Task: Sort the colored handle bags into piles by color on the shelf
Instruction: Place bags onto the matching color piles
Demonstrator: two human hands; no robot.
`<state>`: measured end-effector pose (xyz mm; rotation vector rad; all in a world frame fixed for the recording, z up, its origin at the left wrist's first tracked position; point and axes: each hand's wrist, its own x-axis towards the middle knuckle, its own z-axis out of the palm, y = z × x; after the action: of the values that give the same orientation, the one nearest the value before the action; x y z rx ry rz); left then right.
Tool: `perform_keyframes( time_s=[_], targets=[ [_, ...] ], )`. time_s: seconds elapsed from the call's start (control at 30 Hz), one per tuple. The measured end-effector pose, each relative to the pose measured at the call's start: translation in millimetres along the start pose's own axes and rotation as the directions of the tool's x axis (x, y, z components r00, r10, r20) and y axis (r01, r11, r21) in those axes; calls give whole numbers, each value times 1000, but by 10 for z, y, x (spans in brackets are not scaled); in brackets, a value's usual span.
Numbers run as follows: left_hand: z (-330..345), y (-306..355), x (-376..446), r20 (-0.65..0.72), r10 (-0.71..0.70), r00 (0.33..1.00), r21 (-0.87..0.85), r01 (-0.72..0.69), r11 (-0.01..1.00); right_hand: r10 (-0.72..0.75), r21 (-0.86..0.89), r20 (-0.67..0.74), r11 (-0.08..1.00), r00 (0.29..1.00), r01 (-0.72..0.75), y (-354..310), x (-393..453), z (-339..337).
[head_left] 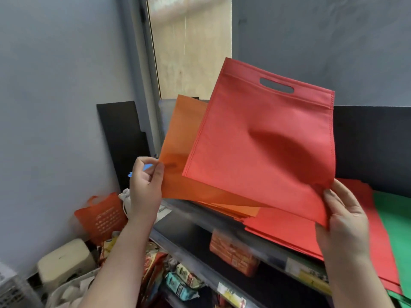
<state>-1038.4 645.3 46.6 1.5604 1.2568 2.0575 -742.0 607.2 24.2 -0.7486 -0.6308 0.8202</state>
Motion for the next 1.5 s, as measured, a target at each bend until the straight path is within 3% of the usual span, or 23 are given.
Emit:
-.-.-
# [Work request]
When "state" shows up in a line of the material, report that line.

# [Answer for the task]
`<state>`: measured end-effector pose (xyz mm; rotation vector rad; all in a world frame fixed for the recording, z up, its origin at the left wrist's first tracked position; point and axes: each hand's wrist, its own x-axis towards the middle knuckle, its own z-axis out of the palm, y = z × x; after the action: of the values that give the same orientation, the one nearest the value before the action; x y z rx ry rz); left then right.
<state>-1038.4 645.3 46.6 1.5604 1.2568 2.0575 -742.0 607.2 24.2 -0.7486 -0.6308 0.8202</state>

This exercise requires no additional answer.